Testing Basics
Basics: In this chapter we will learn the details of testing a IC during and after fabrication. We will also learn that some of the chips which are sold with different speeds such as 2.6 GHz or 2.8 GHz may come from the same wafer. At the end of manufacturing line, each chip will be thoroughly tested. There is no one test which says that the chip is functioning or not functioning. We know that a chip contains millions of transistors. These transistors are not tested one by one, but instead the chip is divided into blocks and each block is tested thoroughly. For example a processor chip may be divided into few blocks called memory, logic, timer or clock. And in few other chips there is also a part called analog. This logic block or the memory block can also be subdivided into smaller blocks and tested separately. We can use an example to understand the testing and sorting or separating process. Consider a T-shirt manufacturing facility for a particular design. In this facitly, for a particular design, large, medium and small T-shirts may be made. The large will need a lot of cloth, medium, less amount of cloth and the small, the least cloth. Hence the large will be sold at a higher price, the medium at intermediate price and the small at a lowest price. If thousands of large sized shirts are made, all of them will be checked for quality and the ones with slight damage may be sold under discounted price. Similarly, quality check will be done for the small and the medium sized T-shirts. The shirts which are passing all the tests (i.e. without even the slightest damage) will be sold at high price; the ones with slight damage will be sold at discounted price. If any shirt has lot of damage, it has to be thrown away. For example, if a large size T-shirt is severely damaged, it cannot be sold as a medium size T-shirt (even though the medium size T-shirt is lower priced). A “poor quality large sized T-shirt” cannot be sold as an “acceptable quality medium sized T-shirt”. Next, if we find that, on a particular day, many T-shirts are damaged, then we have to find out the cause of this.

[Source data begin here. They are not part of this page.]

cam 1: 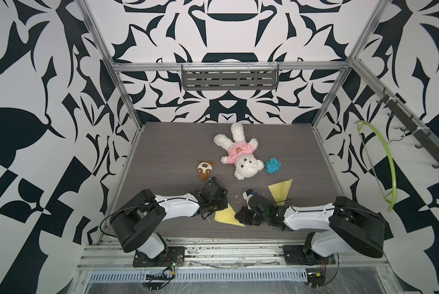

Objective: Fold the square paper diagonally
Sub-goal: Fold the paper at the center of the board.

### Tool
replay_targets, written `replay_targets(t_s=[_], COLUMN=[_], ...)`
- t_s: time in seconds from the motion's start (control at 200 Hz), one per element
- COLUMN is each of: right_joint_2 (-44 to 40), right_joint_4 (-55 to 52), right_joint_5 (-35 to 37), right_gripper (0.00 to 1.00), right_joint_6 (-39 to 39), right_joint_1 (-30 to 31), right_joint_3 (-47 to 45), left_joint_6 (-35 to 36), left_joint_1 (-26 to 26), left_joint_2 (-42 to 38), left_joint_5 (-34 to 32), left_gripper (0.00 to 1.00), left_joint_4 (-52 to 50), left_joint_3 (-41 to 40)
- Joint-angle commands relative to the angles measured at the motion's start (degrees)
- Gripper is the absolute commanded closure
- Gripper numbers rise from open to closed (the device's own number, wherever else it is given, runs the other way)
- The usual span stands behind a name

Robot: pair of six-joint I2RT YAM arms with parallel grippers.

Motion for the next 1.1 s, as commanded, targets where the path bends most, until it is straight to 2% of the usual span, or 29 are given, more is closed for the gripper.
replay_targets(t_s=[0.0,0.28,0.565,0.675,0.82,0.885,1.095], right_joint_2=[1.39,1.72,1.98,1.53,-1.21,-3.03,-8.15], right_joint_4=[-8.06,-7.27,-7.06,-8.77,-14.52,-18.07,-28.91], right_joint_5=[1.45,2.64,2.9,3.08,4.41,5.3,9.26], right_gripper=[1.0,1.0,1.0,1.0,1.0,1.0,0.88], right_joint_6=[1.13,2.63,2.61,1.67,-0.7,-2.33,-7.83], right_joint_1=[1.42,3.32,3.85,3.85,3.85,3.85,3.6], right_joint_3=[-3.27,-4.84,-4.54,-2.77,1.14,3.89,14.4], left_joint_6=[3.39,7.31,10.14,10.27,10.71,11.08,12.97], left_joint_1=[3.8,11.06,13.61,13.61,13.61,13.54,13.54], left_joint_2=[4.12,6.1,7.1,2.93,-6.28,-10.62,-23.15], left_joint_5=[-3.63,-1.65,-1.03,-0.71,-0.11,0.97,1.82], left_gripper=[1.0,1.0,1.0,1.0,1.0,0.96,0.8], left_joint_4=[-8.16,-7.03,-9.11,-11.02,-14.33,-15.12,-18.25], left_joint_3=[-0.36,1.17,5.1,5.78,5.24,5.04,5.74])
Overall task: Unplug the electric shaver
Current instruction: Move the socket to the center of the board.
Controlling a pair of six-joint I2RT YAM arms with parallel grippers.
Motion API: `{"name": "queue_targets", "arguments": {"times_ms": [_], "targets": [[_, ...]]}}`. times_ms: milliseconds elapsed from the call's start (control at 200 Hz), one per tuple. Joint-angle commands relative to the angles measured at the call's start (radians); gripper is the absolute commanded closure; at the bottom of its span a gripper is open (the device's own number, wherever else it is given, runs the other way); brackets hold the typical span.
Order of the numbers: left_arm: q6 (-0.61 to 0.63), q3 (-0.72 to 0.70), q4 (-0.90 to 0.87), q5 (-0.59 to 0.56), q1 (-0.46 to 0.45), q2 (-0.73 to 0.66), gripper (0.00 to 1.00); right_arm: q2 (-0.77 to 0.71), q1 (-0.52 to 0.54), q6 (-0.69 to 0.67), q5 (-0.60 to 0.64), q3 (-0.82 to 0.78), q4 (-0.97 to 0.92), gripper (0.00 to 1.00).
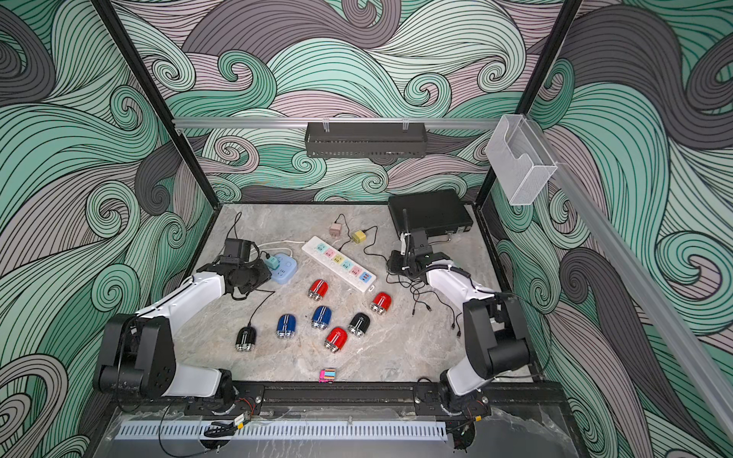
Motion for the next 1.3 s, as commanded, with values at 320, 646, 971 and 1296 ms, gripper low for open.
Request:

Then we can take necessary action to eliminate or at least minimize the damage.
Now let us consider testing in the context of IC manufacturing. A company such as Intel or AMD makes processor chips. They are sold with specifications such as a speed of 3 GHz, 3.2 GHz or 2.8 GHz. A chip may be designed to run at 3.2 GHz. During testing, if it runs as per design, it will be sold as 3.2 GHz. If it does not run well but it is able to run at 3GHz, then the same chip will be sold as a 3 GHz. It is equivalent to selling as slightly damaged T-shirt, but still of acceptable quality, at the discounted price. But remember that one cannot sell a severely damaged T-shirts. Similarly if the 3.2 GHz chip does not work at 3.2 or 3, then the manufacturing company cannot sell it as 2.8 GHz chip. It has to thrown away. The company will have a separate design for a chip running at 2.8 GHz. There good chips will be sold as 2.8 GHz, and slightly poorer quality will be sold as 2.6 GHz and anything which does not satisfy either one speed will be thrown away. Please note that the speed values in GHz are given as examples. The manufacturing companies may not reveal the details. Now the good chips can be packaged and sold. What is the use of the severely damaged chip? While one cannot use it as a processor, one can analyze it and find the cause of the failure. In the T-shirt analogy, if we find that the damage occur mainly one area, then we can go to the section that area is manufactured, monitor it and find out the source of the problem. Similarly, in the failed chips, we have to find whether any particular block is failing and if it is a design problem or a manufacturing problem (i.e. if some process is not run correctly).
Failure Analysis:
In
an IC manufacturing facility, there is a separate section called “failure
analysis” (FA) section. There, very sophisticated instruments are used to
remove the materials from the failed chips layer by layer and find the exact
location of the failure. To do FA, it may take one or two days for a single
chip. Thus, many chips cannot be analyzed by this method and just by analyzing
few chips, one has to find the major cause of failure.
Scribe line
(Parametric testing)
Will all the wafers and chips go through the complete testing? The answer is
“no”. Here again an example will help explain the logic behind this answer.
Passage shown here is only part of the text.